Welcome, digging the Blaziken icon.


----------



## ZoeRipper

lemmiwinks said:


> Welcome, digging the Blaziken icon.


Thanks, I have a Blaziken hat.

:3


----------



## cloud jaguar

Welcome!


----------



## Katnapper

Hi Zoe, and welcome to the forum... very nice to have you here!

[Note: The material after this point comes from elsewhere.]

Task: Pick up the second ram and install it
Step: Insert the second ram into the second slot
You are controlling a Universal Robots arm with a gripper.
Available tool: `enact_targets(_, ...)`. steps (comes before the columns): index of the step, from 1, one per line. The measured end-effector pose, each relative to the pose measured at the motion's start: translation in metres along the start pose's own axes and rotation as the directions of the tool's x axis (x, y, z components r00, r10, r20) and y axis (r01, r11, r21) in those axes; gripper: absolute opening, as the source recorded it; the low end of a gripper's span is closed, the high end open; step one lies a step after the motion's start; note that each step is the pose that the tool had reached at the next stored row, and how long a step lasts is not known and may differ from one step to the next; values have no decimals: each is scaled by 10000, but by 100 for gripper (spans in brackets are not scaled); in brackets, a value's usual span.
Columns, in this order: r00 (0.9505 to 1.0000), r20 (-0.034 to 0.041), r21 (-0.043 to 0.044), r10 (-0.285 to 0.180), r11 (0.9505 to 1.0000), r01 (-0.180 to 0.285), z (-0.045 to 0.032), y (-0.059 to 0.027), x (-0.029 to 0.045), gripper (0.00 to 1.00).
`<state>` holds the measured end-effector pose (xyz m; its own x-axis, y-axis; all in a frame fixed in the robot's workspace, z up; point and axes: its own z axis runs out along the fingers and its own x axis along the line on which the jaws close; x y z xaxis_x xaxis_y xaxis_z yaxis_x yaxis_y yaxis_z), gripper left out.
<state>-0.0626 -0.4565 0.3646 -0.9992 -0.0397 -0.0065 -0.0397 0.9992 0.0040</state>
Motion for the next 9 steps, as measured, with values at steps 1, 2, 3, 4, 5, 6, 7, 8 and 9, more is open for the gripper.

I also grew up in a small town that probably no ones ever heard of, but in Illinois. We were actually out in the country and raised feeder hogs. I think you'll fit right in!  I'm really glad you found the forum and hope you gain much information and make some friends along the way too.  Hey, and your brother looks way too cool!


----------



## PhilinYuma

Welcome from YumaAZ!


----------



## bassist

Welcome from California


----------



## Rick

Welcome


----------



## hibiscusmile

Welcome to the forum, course we heard of that place... humm what was the name again  haha, were gonna get along fine, we like bugs so u r right in there! from OHIO!


----------



## Orin

I didn't read the caption under the photo for a number of posts and thought you were the guy.


----------



## ZoeRipper

Orin said:


> I didn't read the caption under the photo for a number of posts and thought you were the guy.


Hoboy.


----------



## Orin

ZoeRipper said:


> Hoboy.


 Yeagh, the posts make a little more sense now.


----------



## ZoeRipper

Orin said:


> Yeagh, the posts make a little more sense now.


I should probably change the pic.


----------



## yen_saw

Isn't Bixby near Tulsa? I was in OK for a year, went to OSU at Stillwater back in 1991, probably before your're born.... man, i am an old


----------



## ZoeRipper

yen_saw said:


> Isn't Bixby near Tulsa? I was in OK for a year, went to OSU at Stillwater back in 1991, probably before your're born.... man, i am an old


Yeah, I was born in Tulsa.

OSU?! BOOOO!

Jk, I don't get into football esp. since my mom went to OU.

Anyways, yes, it is, it's like 20 mins away.


----------



## Orin

ZoeRipper said:


> I should probably change the pic.


How about just drawing an arrow on the post and labeling it --&gt; Me


----------



## cloud jaguar

From first looking at the pic I thought your brother was actually Kid Rock


----------



## charleyandbecky

Welcome...I've seen you on the general discussion forum.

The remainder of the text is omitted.